*** RECORDED INFORMATION

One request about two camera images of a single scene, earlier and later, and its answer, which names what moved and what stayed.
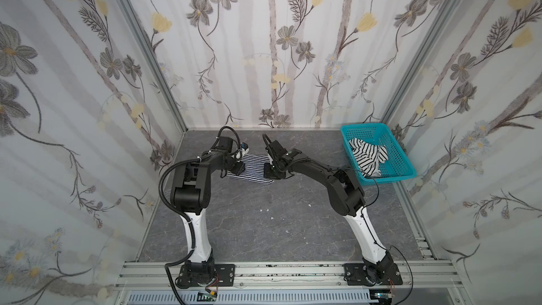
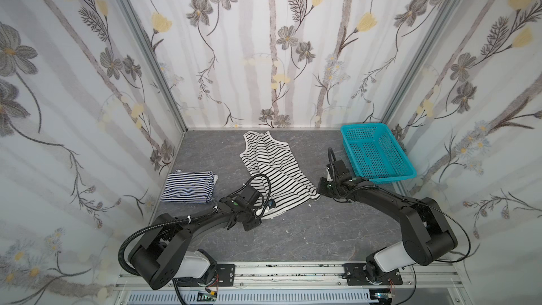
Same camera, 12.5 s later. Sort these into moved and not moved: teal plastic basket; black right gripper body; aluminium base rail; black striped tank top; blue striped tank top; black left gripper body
Moved: blue striped tank top; black right gripper body; black left gripper body; black striped tank top
Not moved: aluminium base rail; teal plastic basket
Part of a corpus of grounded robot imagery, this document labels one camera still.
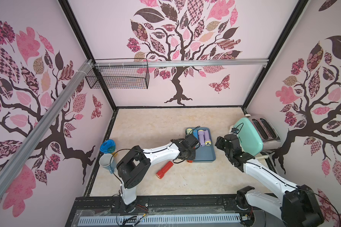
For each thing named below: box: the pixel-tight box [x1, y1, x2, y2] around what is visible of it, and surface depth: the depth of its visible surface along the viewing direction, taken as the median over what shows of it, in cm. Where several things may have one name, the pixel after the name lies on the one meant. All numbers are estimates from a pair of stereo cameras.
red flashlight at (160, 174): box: [156, 160, 174, 180], surface depth 85 cm
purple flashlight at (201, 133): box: [197, 129, 206, 147], surface depth 100 cm
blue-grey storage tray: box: [185, 127, 216, 163], surface depth 95 cm
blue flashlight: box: [192, 129, 199, 140], surface depth 102 cm
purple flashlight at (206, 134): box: [203, 129, 212, 147], surface depth 100 cm
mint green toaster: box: [229, 113, 282, 158], surface depth 84 cm
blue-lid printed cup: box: [99, 139, 117, 154], surface depth 87 cm
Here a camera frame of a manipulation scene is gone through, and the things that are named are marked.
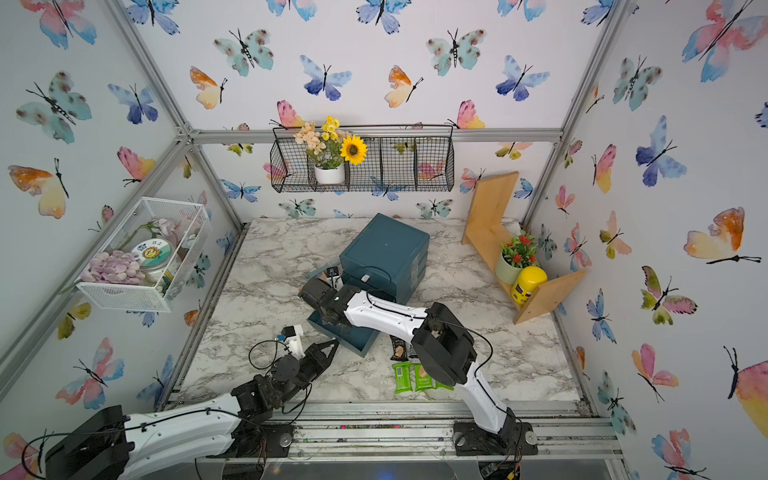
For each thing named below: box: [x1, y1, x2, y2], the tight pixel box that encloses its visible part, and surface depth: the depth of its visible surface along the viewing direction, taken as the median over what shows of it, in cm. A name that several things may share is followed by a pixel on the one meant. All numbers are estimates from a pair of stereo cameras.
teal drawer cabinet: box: [339, 213, 430, 305], surface depth 87 cm
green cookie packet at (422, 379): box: [414, 363, 433, 391], surface depth 84 cm
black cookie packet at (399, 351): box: [390, 334, 409, 362], surface depth 88 cm
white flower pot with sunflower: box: [294, 116, 368, 185], surface depth 86 cm
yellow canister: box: [511, 265, 548, 304], surface depth 86 cm
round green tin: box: [132, 238, 174, 271], surface depth 67 cm
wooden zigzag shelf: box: [461, 172, 586, 325], surface depth 102 cm
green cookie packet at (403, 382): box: [391, 361, 413, 394], surface depth 84 cm
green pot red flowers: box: [495, 234, 539, 285], surface depth 88 cm
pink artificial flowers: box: [80, 250, 146, 284], surface depth 61 cm
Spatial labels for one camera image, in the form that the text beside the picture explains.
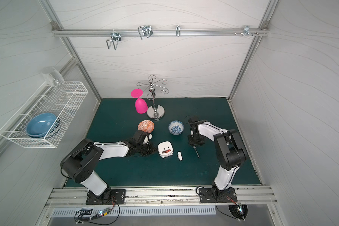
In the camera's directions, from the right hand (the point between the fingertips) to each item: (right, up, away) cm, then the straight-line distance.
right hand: (194, 142), depth 94 cm
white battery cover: (-10, -7, -5) cm, 14 cm away
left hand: (-24, -4, -5) cm, 25 cm away
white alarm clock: (-19, -3, -6) cm, 20 cm away
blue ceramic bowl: (-74, +16, -32) cm, 83 cm away
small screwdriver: (-1, -3, -3) cm, 4 cm away
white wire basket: (-75, +27, -18) cm, 82 cm away
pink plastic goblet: (-36, +25, -2) cm, 44 cm away
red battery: (-19, -4, -8) cm, 21 cm away
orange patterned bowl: (-34, +11, +7) cm, 37 cm away
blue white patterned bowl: (-13, +9, +7) cm, 17 cm away
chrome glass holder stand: (-29, +21, +17) cm, 40 cm away
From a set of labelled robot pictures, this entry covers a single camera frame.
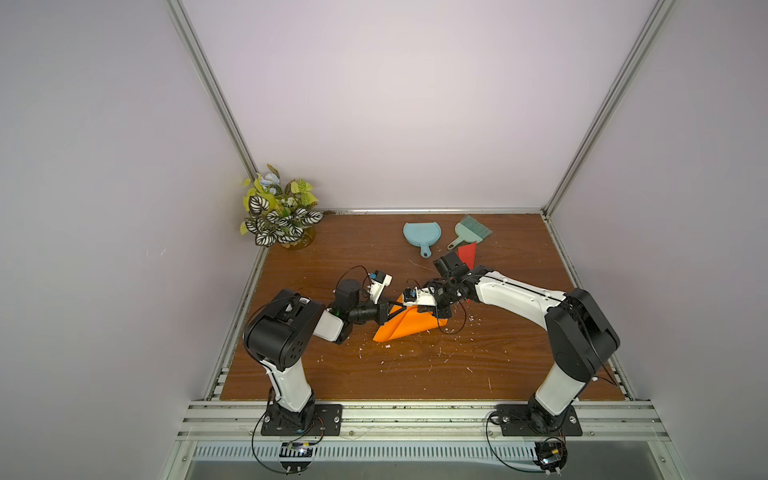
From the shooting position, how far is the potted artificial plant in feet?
2.92

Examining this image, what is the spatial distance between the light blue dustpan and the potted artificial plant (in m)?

******

How many of the lines above include the word "flashlight"? Respond with the number alone.

**COMPLETED TASK:** 4